Le 2 mars, on a annoncé aux employés et aux familles des résidents que le Pavillon Sainte-Marie serait fermé à la mi-avril. Photos par Louis-Xavier Michaud

Nous publions ici le texte de David Brisebois, qui offre son point de vue personnel sur la fermeture du Pavillon Sainte-Marie et du déménagement des 63 personnes qui y vivent, un endroit qu’il connaît parce qu’une personne de son entourage y travaille.

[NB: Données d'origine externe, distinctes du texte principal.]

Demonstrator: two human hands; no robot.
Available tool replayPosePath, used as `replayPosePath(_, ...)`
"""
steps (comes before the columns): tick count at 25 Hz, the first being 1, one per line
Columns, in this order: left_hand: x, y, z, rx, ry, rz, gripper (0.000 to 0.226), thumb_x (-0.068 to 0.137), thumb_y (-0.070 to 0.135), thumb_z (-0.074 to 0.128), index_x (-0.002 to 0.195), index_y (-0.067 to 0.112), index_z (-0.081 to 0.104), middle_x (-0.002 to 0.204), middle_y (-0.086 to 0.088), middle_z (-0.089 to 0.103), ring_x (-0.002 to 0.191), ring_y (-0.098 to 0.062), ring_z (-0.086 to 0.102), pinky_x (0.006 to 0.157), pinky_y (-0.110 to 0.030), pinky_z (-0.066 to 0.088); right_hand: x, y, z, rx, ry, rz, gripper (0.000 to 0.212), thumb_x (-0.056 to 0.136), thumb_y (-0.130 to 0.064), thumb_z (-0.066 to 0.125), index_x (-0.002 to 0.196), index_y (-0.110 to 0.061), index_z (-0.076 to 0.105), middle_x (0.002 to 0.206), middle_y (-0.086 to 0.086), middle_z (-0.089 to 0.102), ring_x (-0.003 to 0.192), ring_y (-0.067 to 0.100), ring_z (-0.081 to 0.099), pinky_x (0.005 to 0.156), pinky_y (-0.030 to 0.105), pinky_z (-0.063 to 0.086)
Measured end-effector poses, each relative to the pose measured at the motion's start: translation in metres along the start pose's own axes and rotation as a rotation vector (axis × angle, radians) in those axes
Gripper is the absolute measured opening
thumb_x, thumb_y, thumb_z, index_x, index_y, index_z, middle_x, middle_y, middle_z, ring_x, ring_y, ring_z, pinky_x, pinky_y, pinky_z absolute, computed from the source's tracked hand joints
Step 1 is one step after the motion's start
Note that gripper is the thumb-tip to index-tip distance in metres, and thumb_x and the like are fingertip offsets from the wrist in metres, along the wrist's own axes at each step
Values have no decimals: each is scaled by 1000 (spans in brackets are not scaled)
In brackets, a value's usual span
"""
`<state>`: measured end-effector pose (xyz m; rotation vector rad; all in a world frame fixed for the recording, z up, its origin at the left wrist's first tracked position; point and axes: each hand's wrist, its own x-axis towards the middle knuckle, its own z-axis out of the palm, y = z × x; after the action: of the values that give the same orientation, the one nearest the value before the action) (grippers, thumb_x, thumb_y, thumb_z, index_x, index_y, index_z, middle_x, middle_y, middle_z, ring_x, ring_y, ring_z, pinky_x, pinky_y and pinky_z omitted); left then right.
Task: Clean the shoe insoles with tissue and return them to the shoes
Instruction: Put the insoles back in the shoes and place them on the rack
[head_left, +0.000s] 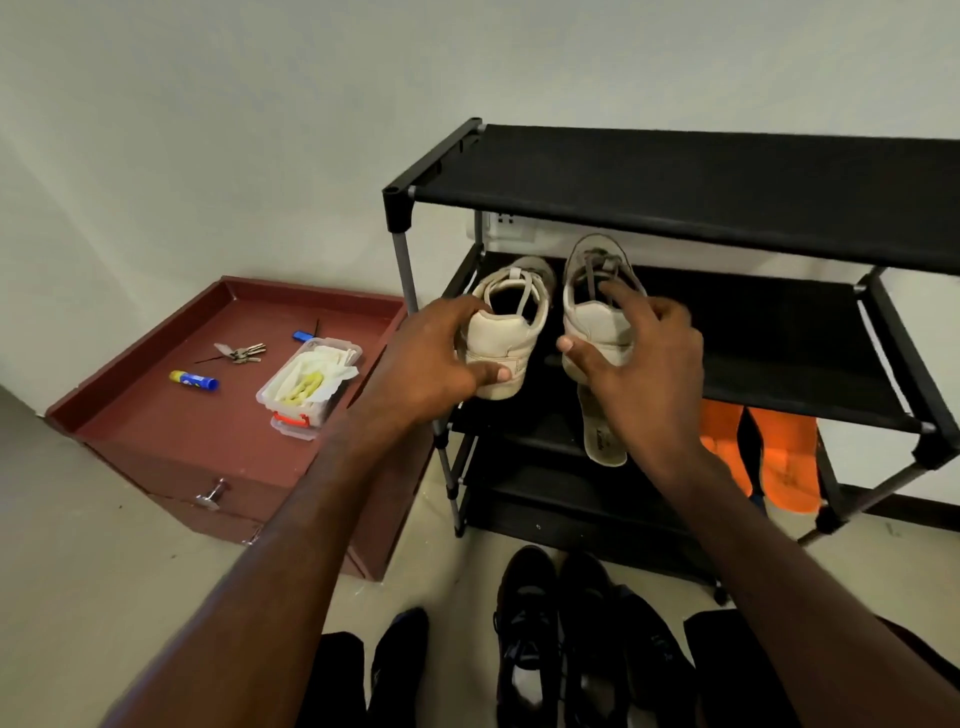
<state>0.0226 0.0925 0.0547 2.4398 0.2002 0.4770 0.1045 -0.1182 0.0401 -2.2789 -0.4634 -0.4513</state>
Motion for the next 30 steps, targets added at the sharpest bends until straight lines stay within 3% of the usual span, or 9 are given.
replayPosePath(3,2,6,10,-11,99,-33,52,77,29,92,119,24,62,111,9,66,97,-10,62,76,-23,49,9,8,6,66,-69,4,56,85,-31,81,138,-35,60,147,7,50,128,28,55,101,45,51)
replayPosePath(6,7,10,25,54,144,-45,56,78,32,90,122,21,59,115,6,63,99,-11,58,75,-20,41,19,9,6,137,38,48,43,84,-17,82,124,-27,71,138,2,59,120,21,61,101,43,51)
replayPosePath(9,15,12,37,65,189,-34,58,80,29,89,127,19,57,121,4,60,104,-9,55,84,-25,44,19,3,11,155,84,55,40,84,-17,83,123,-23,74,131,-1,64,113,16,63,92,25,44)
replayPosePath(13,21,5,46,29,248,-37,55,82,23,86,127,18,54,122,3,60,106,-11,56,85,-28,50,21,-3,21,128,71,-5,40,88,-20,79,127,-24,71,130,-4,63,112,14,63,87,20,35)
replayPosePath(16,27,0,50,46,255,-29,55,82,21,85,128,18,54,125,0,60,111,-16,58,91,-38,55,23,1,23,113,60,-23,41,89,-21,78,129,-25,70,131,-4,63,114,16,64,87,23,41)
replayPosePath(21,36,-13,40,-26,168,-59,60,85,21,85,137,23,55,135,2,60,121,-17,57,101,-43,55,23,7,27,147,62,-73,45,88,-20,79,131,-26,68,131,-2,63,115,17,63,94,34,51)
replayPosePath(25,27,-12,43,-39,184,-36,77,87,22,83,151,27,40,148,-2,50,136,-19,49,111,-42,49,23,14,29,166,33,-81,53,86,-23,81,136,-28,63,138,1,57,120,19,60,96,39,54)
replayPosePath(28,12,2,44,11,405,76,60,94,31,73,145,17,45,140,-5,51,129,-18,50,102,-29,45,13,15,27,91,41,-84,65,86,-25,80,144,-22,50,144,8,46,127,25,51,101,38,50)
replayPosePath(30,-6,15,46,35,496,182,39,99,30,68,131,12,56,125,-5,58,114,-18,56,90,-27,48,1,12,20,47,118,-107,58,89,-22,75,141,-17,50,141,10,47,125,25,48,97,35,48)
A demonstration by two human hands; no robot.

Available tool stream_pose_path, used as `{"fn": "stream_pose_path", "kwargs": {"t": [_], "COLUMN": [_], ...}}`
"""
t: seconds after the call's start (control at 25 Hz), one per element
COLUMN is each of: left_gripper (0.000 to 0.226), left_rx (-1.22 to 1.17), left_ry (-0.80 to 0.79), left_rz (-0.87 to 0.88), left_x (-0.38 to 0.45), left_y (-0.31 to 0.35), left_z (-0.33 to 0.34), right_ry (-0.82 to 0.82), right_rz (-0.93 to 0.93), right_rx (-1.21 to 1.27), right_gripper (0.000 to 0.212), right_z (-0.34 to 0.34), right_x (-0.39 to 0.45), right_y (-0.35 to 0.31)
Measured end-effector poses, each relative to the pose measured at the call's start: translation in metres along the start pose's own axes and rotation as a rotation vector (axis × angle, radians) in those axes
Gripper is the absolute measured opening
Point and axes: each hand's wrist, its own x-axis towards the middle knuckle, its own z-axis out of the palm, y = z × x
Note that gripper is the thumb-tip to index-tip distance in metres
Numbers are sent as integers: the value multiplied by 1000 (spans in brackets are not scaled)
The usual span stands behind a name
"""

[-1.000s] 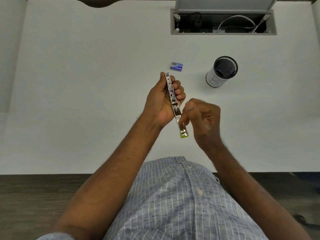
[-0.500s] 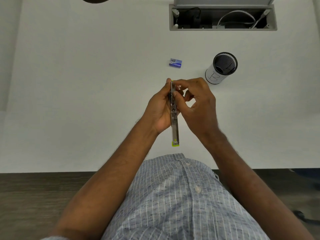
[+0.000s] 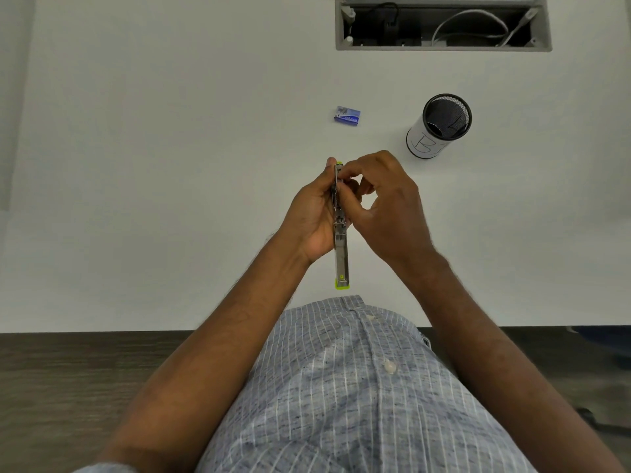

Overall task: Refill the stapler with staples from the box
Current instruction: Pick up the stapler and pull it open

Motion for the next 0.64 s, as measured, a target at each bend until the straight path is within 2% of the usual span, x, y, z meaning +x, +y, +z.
{"fn": "stream_pose_path", "kwargs": {"t": [0.24,0.64], "left_gripper": [37,37], "left_rx": [93,137], "left_ry": [27,49], "left_rz": [-2,-1], "left_x": [-4,-8], "left_y": [-1,-5], "left_z": [3,7], "right_ry": [-79,-90], "right_rz": [-23,-89], "right_rx": [-30,-57], "right_gripper": [6,5], "right_z": [0,-1], "right_x": [-4,-7], "right_y": [1,7]}}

Un rassemblement est prévu le vendredi 11 mars au Pavillon, de 16h à 18h, et une pétition demandant au gouvernement du Québec de maintenir les services a déjà recueilli près de 1900 signatures.

Le mercredi 2 mars dernier, les employés et familles d’une soixantaine de résidents du Pavillon Sainte-Marie de Saint-Jérôme, un centre d’hébergement pour personnes en déficience physique, intellectuelle et troubles graves du comportement, apprenaient la fermeture de ce centre à très court terme, soit à la mi-avril.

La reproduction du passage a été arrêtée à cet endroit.